[Updated: 22-Sep-2004 14:33 with link to list of implementations]
The other day I wrote that we really should be adopting RFC3229 "Delta Encoding in HTTP" in order to reduce the amount of bandwidth, etc. that is wasted in serving RSS and Atom files. I'm fairly convinced that if the folk at Microsoft had been using what I propose here, they would not have been forced to take the drastic measures that they did when they did.

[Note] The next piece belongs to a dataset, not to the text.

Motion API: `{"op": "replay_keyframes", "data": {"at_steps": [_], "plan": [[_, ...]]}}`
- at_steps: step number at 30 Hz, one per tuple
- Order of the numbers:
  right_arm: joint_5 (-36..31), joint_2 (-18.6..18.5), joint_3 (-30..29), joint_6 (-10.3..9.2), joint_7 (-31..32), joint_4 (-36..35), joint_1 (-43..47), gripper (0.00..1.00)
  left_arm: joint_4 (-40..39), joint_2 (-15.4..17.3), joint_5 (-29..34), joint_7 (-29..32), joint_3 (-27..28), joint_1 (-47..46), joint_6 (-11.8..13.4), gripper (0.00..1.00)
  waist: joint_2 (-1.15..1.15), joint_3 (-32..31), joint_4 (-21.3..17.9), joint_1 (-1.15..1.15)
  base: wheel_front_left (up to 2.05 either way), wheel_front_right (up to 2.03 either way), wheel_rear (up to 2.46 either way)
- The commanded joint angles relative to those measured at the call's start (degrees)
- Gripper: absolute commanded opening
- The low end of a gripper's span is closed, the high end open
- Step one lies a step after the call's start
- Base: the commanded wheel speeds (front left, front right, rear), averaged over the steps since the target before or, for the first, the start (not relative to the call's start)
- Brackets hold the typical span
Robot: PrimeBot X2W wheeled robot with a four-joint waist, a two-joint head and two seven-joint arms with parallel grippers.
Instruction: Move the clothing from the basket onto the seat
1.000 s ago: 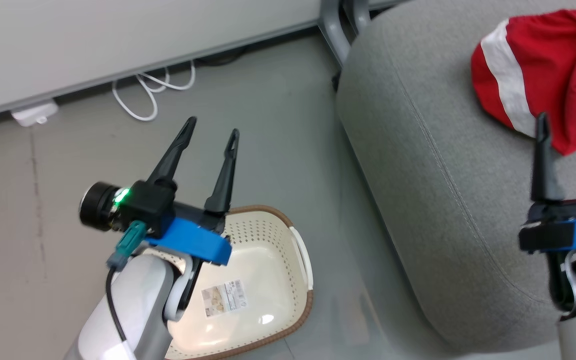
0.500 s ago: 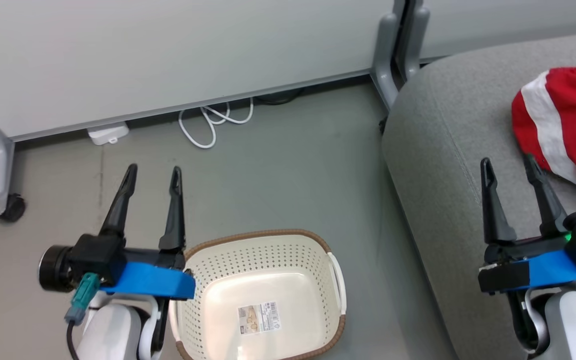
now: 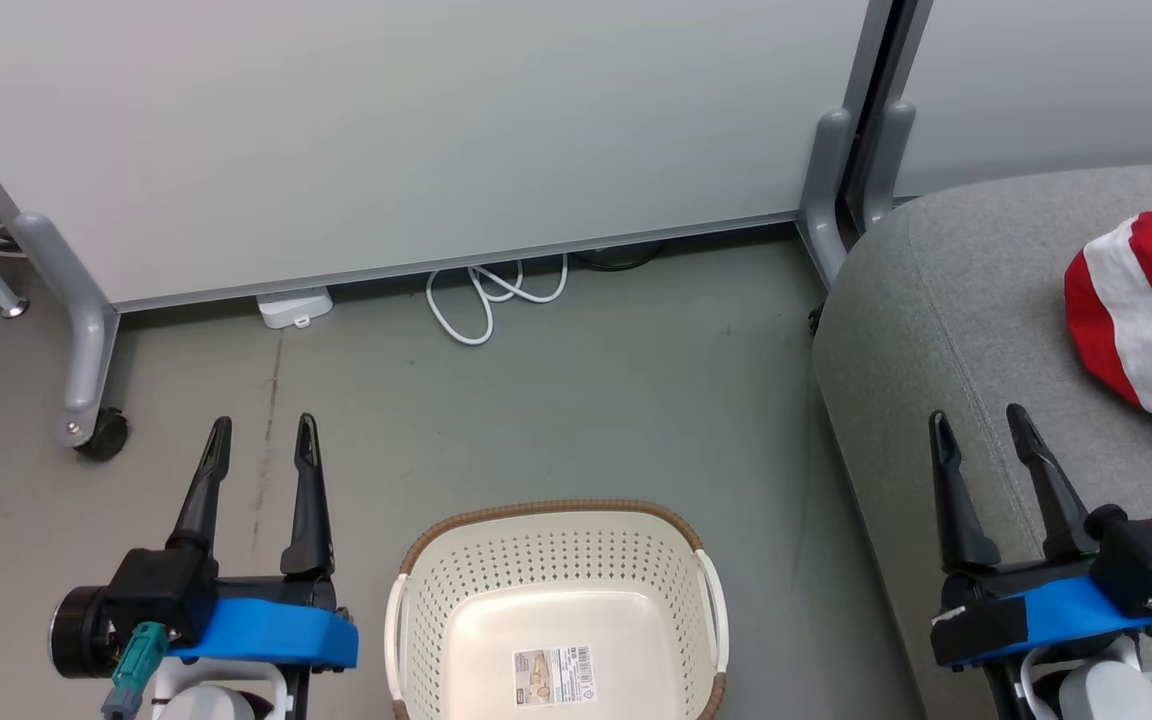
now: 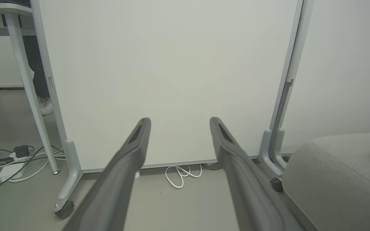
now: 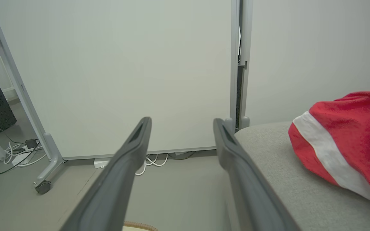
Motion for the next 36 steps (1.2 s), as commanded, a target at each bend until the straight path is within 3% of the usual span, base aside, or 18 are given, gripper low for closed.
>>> {"op": "replay_keyframes", "data": {"at_steps": [1, 20, 34, 35, 36], "plan": [[0.3, 0.4, 0.1, 0.01, -0.2, 0.3, 1.0, 1.0, -0.1, -0.1, 0.6, -0.3, 0.5, 0.7, -0.3, 1.0, 0.0, -0.5, 0.4, 0.01, 0.0, 0.0, 0.0], [1.3, 1.7, -0.1, 0.01, -0.2, 3.5, 3.6, 1.0, 1.3, -0.9, 1.7, -0.3, 2.4, 3.0, -1.5, 1.0, 0.0, -1.8, 1.7, 0.01, 0.0, 0.0, 0.0], [1.4, 1.9, 0.3, 0.01, -0.2, 3.7, 3.3, 1.0, 1.7, -0.9, 1.4, -0.3, 2.1, 2.8, -0.3, 1.0, 0.0, -1.6, 2.1, 0.01, 0.0, 0.0, 0.0], [0.9, 1.7, 0.3, 0.0, 0.0, 3.8, 2.8, 0.0, 1.9, -0.9, 1.7, 0.0, 2.2, 2.8, -0.6, 0.0, 0.0, -1.6, 2.1, 0.01, 0.0, 0.0, 0.0], [0.9, 1.7, 0.3, 0.0, 0.1, 4.2, 2.9, 0.0, 2.3, -0.9, 1.7, 0.1, 2.2, 2.9, -0.6, 0.0, 0.0, -1.6, 2.1, 0.01, 0.0, 0.0, 0.0]]}}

Of course, use of RFC3229 would have only delayed, not eliminated the day when the current practice of polling for updates to RSS files would have become excessively expensive for Microsoft. The real solution to the bandwidth problem is to move from polling to a push-based solution. But, at least by implementing RFC3229, we can take the polling solution just about as far as it can be taken -- in terms of efficiency... This is a good intermediate step on the way to the push-based solutions that we won't have much choice but to implement as the audience for RSS and Atom data grows.

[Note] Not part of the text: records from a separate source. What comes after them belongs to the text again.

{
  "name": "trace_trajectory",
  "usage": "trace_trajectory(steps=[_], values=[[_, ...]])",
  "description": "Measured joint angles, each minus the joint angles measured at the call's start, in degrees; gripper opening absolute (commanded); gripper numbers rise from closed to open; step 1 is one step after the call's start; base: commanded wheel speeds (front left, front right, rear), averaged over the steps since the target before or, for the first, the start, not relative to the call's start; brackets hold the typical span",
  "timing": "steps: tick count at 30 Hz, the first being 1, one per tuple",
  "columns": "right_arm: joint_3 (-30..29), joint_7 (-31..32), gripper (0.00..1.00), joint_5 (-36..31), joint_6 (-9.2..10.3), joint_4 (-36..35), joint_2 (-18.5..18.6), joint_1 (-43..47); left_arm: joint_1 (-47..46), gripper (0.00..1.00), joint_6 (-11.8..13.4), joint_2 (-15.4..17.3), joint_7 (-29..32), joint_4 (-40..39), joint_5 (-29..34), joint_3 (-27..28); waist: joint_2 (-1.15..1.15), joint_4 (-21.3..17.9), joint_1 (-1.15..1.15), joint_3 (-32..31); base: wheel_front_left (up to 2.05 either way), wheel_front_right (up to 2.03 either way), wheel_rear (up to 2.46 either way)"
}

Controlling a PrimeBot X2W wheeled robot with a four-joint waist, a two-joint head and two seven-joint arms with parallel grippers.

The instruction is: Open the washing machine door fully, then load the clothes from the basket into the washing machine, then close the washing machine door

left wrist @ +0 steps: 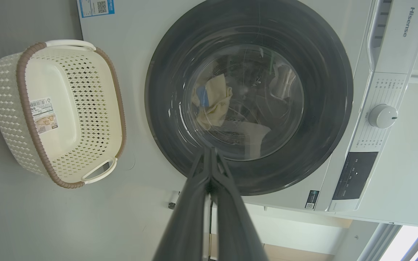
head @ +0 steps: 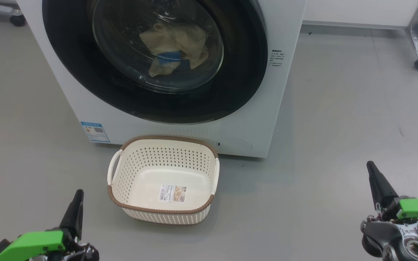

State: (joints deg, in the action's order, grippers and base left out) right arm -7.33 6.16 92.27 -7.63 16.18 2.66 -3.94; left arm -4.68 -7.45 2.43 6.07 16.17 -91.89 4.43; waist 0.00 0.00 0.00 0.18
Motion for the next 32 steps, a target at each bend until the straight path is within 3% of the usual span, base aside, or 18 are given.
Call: trace_trajectory(steps=[32], values=[[0.0, 0.0, 0.00, 0.0, 0.00, 0.0, 0.0, 0.0, 0.0, 0.00, 0.0, 0.0, 0.0, 0.0, 0.0, 0.0, 0.00, 0.0, 0.00, 0.0, 0.00, 0.00, 0.00]])
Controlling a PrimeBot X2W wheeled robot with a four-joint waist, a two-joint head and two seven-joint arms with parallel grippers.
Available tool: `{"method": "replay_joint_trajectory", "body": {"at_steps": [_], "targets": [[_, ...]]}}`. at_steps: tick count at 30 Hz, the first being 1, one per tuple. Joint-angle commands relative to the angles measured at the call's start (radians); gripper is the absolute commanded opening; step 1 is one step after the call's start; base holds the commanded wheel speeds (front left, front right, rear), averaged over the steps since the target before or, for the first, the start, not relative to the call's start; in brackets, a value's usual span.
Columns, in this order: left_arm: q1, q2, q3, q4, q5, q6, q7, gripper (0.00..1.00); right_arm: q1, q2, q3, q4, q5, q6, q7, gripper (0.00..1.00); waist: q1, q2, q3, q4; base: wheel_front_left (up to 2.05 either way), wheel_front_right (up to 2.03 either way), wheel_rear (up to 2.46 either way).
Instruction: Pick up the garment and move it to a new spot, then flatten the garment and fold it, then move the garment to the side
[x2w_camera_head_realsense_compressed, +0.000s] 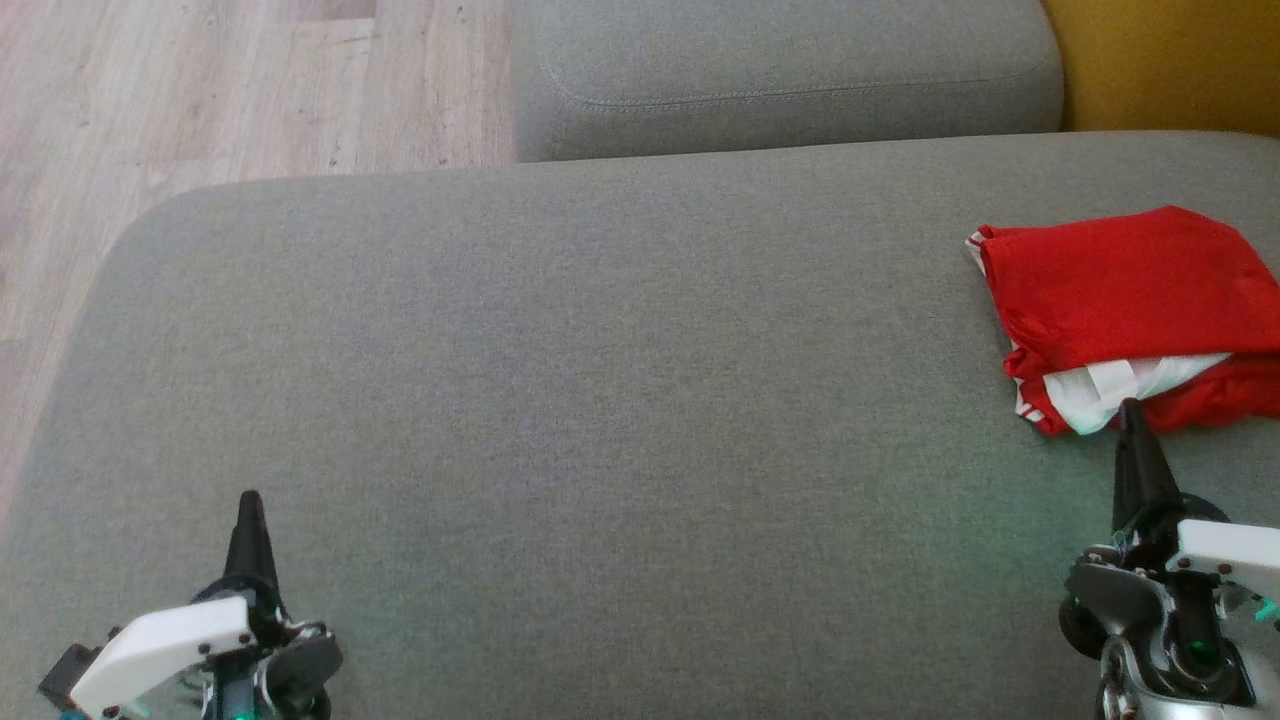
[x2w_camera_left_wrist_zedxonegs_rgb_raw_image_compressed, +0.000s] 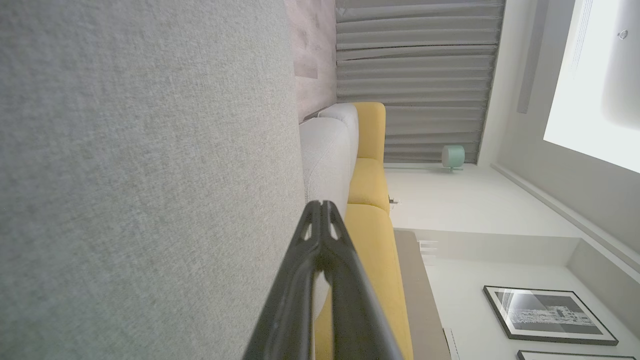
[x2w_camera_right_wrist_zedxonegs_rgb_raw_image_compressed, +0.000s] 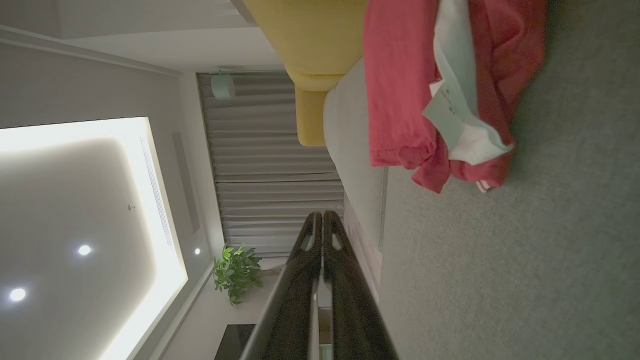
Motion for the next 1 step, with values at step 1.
{"method": "replay_joint_trajectory", "body": {"at_steps": [1], "targets": [[-0.052,0.006,0.042,-0.037,-0.005,-0.007,0.007,0.0,-0.018,-0.006,0.02,-0.04,0.007,-0.001,0.006,0.0,0.0,0.0,0.0,0.0,0.0,0.0,0.0]]}}
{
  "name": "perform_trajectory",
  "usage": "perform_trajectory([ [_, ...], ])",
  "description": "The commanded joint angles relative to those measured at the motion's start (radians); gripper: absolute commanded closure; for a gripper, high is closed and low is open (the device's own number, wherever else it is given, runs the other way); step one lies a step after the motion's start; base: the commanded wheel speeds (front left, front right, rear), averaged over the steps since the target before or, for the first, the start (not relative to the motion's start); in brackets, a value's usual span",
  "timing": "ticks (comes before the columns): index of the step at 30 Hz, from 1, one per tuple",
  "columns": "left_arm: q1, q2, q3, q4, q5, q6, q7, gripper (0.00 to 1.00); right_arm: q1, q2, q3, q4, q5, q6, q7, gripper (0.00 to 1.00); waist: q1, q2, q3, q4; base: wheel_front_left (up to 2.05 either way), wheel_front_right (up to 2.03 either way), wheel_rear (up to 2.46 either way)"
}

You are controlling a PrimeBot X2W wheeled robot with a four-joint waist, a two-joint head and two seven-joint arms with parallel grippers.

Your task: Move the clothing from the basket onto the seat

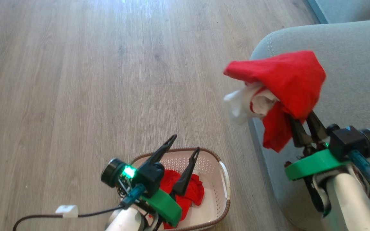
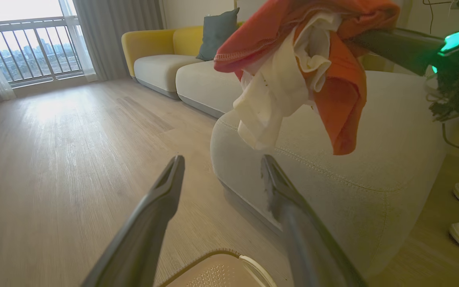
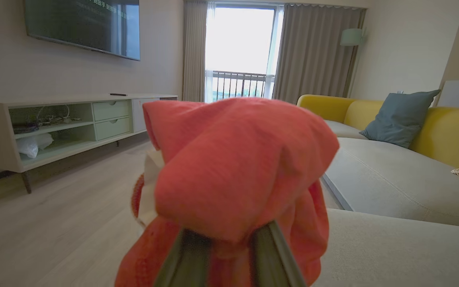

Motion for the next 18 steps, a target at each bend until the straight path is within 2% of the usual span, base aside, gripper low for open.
perform_trajectory([
  [1, -0.017, -0.001, 0.043, -0.016, 0.014, -0.007, -0.005, 0.00, -0.008, -0.001, -0.002, -0.019, 0.004, 0.000, -0.007, 1.00, 0.0000, 0.0000, 0.001, 0.001, 0.00, 0.00, 0.00],
  [9, 0.015, -0.001, 0.059, 0.051, 0.024, -0.011, -0.005, 0.00, 0.021, 0.015, -0.077, 0.022, -0.001, 0.000, -0.007, 1.00, 0.0000, 0.0000, 0.006, 0.002, 0.00, 0.00, 0.00],
  [18, 0.025, -0.001, 0.067, 0.083, 0.037, -0.017, -0.005, 0.00, 0.022, 0.028, -0.105, 0.027, -0.005, 0.000, -0.007, 1.00, 0.0000, 0.0000, 0.015, -0.008, 0.00, 0.00, 0.00],
])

This post is intended to provide additional detail on what I'm proposing. It is my intention to create a Internet Draft describing the ideas here once I've had reasonable time to receive comments from folk and work out the inevitable bugs. Please feel free to comment on what is below:
Feeds aren't like HTML
Atom and RSS files are members of a distinct class of files that we call "feeds." Conceptually, a "feed" is a potentially infinitely long and growing series of items or entries. In order to reduce the cost of distributing new entries, RSS and Atom feeds are typically implemented as "sliding window" feeds. Such feeds don't contain every entry that has ever been published. Rather, they only contain some number of the most recent changes to the feed.
Common practice today is for feed providers to establish a certain fixed "window size" which defines the maximum number of entries that are contained in any instance of the feed file. Once the maximum number of entries has been reached, then every retrieval of the feed from then on will always receive that number of entries -- even if some smaller number of entries has been inserted into the feed since the last time the feed was retrieved by a specific client. The result is a great deal of wasted bandwidth and processing resource.
In order to allow the number of entries returned in a feed to be no more than the total number of new or modified inserted into the feed since the last time any specific client retrieved the feed, I propose that we rely on RFC3229 "Delta encoding in HTML" with a new instance-manipulation method defined to provide feed specific delta encoding.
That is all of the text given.